• TASK PROMPT: The reply should consist of the full listing, written out exactly.

• INPUT:
⟨

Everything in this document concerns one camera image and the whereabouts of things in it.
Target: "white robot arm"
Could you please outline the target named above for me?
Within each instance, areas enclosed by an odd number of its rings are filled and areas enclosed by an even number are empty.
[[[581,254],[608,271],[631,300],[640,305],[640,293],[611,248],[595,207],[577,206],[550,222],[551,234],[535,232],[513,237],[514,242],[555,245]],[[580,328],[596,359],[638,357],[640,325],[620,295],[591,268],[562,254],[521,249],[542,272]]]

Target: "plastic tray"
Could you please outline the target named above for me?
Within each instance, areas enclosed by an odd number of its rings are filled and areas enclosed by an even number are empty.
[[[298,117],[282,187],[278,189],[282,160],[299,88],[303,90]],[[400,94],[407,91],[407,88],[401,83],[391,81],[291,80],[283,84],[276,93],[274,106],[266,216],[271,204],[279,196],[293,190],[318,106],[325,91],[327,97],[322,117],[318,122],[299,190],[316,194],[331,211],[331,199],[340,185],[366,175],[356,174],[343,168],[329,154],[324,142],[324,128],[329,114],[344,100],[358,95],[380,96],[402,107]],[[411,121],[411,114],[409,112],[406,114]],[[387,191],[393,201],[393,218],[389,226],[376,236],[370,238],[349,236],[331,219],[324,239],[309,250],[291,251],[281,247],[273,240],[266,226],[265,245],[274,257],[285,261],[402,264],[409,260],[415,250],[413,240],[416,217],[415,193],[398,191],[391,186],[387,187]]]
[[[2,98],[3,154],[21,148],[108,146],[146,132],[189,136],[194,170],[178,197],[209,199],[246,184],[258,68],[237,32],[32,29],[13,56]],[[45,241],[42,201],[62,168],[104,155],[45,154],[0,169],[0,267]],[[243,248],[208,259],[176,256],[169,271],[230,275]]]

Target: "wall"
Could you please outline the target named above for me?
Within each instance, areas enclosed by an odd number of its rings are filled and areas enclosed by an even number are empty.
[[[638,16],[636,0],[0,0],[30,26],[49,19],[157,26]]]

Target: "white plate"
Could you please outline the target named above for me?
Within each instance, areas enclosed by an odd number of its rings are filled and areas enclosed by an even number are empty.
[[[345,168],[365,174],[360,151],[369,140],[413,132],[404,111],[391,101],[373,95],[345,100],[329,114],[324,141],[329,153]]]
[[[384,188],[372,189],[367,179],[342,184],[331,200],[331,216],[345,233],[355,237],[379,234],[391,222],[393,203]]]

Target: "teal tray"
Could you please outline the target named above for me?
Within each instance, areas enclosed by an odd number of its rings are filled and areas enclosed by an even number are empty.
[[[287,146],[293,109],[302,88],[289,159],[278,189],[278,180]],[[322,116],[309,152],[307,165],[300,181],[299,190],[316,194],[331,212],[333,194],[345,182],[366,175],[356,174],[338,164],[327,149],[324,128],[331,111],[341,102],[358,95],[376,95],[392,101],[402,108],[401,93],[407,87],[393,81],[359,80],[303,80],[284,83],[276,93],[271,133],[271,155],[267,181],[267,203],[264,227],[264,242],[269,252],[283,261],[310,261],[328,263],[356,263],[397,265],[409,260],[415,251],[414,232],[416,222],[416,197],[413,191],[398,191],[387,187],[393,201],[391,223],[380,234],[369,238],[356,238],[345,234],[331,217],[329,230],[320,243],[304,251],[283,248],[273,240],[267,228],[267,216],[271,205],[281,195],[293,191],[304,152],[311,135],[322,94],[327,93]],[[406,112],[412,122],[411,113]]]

⟩

• ANSWER TO THIS TASK:
Everything in this document concerns one camera image and the whereabouts of things in it.
Target: "white robot arm"
Could you please outline the target named above for me?
Within each instance, areas enclosed by an odd number of its rings are filled and areas enclosed by an even number are empty.
[[[581,254],[608,271],[631,300],[640,305],[640,293],[611,248],[595,207],[577,206],[550,222],[551,234],[535,232],[513,237],[514,242],[555,245]],[[580,328],[596,359],[638,357],[640,325],[620,295],[591,268],[562,254],[521,249],[542,272]]]

Target: "plastic tray"
Could you please outline the target named above for me?
Within each instance, areas enclosed by an odd number of its rings are filled and areas enclosed by an even number are empty.
[[[298,117],[282,187],[278,189],[282,160],[299,88],[303,90]],[[400,94],[407,91],[407,88],[401,83],[391,81],[291,80],[283,84],[276,93],[274,106],[266,216],[271,204],[279,196],[293,190],[318,106],[325,91],[327,97],[322,117],[318,122],[299,190],[316,194],[331,211],[331,199],[340,185],[366,175],[356,174],[343,168],[329,154],[324,142],[324,128],[329,114],[344,100],[358,95],[380,96],[402,107]],[[411,121],[411,114],[409,112],[406,114]],[[387,191],[393,201],[393,218],[389,226],[376,236],[370,238],[349,236],[331,219],[324,239],[309,250],[291,251],[281,247],[273,240],[266,226],[265,245],[274,257],[285,261],[402,264],[409,260],[415,250],[413,240],[416,217],[415,193],[398,191],[391,186],[387,187]]]
[[[2,98],[3,154],[21,148],[108,146],[146,132],[189,136],[194,170],[178,197],[209,199],[246,184],[258,68],[237,32],[32,29],[13,56]],[[45,241],[42,201],[62,168],[104,155],[45,154],[0,169],[0,267]],[[243,248],[208,259],[176,256],[169,271],[230,275]]]

Target: "wall"
Could you please outline the target named above for me?
Within each instance, areas enclosed by an odd number of its rings are filled and areas enclosed by an even number are empty.
[[[638,16],[636,0],[0,0],[30,26],[49,19],[157,26]]]

Target: "white plate"
Could you please outline the target named above for me?
Within each instance, areas enclosed by an odd number of its rings are filled and areas enclosed by an even number are empty.
[[[345,168],[365,174],[360,151],[369,140],[413,132],[404,111],[391,101],[373,95],[345,100],[329,114],[324,141],[329,153]]]
[[[384,188],[372,189],[367,179],[342,184],[331,200],[331,216],[345,233],[355,237],[379,234],[391,222],[393,203]]]

Target: "teal tray"
Could you please outline the target named above for me?
Within each instance, areas enclosed by an odd number of its rings are filled and areas enclosed by an even number are empty.
[[[287,146],[293,109],[302,88],[289,159],[278,189],[278,180]],[[322,116],[309,152],[307,165],[300,181],[299,190],[316,194],[331,212],[333,194],[345,182],[366,175],[356,174],[338,164],[327,149],[324,128],[331,111],[341,102],[358,95],[376,95],[392,101],[402,108],[401,93],[407,87],[393,81],[359,80],[303,80],[284,83],[276,93],[271,133],[271,155],[267,181],[267,203],[264,227],[264,242],[269,252],[283,261],[310,261],[328,263],[356,263],[397,265],[409,260],[415,251],[414,232],[416,222],[416,197],[413,191],[398,191],[387,187],[393,201],[391,223],[380,234],[369,238],[356,238],[345,234],[331,217],[329,230],[320,243],[304,251],[283,248],[273,240],[267,228],[267,216],[271,205],[281,195],[293,191],[304,152],[311,135],[322,94],[327,93]],[[406,112],[412,122],[411,113]]]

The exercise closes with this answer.